Welcome to The Experimental Humanities Collaborative Network
Latent Space: From Datasets to Digital Heritage
with Aarati Akkapeddi, Ananda Rutherford, and Anna Ridler
Faculty-led
June 2, 2023 at 11:00 AM - 4:00 PM
Keynes Library
School of Arts Birkbeck, University of London 43 Gordon Square London
Issues of incomplete data, acquisition transparency, and problematic taxonomies are topics that arguably span both Archival Ethics and AI Ethics. The bias of major Machine Learning datasets like Imagenet is something that has been widely criticised, leading to debates over collection methodologies and consent. At the same time, in the past decade, many museums have undertaken mass digitisation efforts, producing large amounts of digital data. This event will look at how both digital collections and digital datasets bring up similar ethical themes such as:
The traces of often troublesome histories of taxonomy in the ways we categorise and classify digital data today
The subtle and not-so-subtle ways bias is embedded in image descriptions
Complexities of automating dataset/catalogue auditing (for example moving beyond keyword searches for finding and amending euphemistic, racist or sexist catalogue descriptions or data.)

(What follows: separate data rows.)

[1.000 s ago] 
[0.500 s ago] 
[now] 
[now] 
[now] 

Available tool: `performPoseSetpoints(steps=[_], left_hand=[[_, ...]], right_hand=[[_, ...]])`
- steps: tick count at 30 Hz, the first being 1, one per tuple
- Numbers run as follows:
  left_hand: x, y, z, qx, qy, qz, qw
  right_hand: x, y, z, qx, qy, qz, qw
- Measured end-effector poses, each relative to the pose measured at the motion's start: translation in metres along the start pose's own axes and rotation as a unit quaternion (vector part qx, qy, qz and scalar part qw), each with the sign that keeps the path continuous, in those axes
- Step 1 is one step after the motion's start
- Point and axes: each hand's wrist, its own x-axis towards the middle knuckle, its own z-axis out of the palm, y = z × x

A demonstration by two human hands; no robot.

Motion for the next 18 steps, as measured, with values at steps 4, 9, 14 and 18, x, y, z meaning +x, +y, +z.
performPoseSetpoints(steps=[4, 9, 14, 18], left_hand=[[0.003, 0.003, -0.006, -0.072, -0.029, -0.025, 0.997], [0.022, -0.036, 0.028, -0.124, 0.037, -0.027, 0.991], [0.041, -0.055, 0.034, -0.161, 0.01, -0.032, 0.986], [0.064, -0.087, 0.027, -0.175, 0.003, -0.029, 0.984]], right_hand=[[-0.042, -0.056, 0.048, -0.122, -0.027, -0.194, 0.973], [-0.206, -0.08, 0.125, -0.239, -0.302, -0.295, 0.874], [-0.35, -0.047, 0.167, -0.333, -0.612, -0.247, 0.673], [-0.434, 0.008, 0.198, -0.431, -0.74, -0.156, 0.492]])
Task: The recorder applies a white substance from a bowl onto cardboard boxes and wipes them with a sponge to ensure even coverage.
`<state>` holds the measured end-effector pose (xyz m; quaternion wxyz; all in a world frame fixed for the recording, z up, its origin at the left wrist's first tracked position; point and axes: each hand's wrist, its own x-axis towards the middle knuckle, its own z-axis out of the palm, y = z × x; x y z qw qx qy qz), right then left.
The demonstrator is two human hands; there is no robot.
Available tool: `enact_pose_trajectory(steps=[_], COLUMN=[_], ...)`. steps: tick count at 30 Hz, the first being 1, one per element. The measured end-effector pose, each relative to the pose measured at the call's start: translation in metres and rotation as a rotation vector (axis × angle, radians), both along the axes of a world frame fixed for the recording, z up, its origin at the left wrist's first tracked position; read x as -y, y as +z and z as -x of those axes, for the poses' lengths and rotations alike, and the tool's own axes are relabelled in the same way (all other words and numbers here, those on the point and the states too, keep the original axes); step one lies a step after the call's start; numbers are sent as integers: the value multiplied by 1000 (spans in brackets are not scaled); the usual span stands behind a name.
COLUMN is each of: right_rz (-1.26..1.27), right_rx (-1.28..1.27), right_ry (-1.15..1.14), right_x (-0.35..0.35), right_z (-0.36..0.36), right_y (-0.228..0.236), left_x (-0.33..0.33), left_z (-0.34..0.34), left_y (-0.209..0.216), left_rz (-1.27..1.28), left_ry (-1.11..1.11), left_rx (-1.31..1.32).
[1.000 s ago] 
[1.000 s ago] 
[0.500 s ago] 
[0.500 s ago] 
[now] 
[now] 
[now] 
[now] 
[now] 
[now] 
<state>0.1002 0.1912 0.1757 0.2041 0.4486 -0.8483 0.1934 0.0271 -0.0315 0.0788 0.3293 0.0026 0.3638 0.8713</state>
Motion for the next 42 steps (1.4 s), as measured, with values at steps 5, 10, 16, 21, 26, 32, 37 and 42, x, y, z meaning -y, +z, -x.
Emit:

Terms & Agreements: rethinking open access, collecting and consent from source-communities
The (human) labour involved in creating and maintaining digital data.
The ethical implications of using digital heritage as training data for Machine Learning.
This event will include two presentations, a workshop, and an open discussion:
Artist Aarati Akkapeddi will present their current creative exploration of the V&A’s collection and speak about the connections they find between datasets, collections and archives in their own practice.
Artist Anna Ridler will lead a hands-on workshop looking at several canonical computer vision datasets. This workshop will try to shed light on what has gone into training recent large language models (obscured and opaque). Participants will start to build their own datasets, concentrating on words that are difficult to define, images that are hard to classify and languages that no longer exist.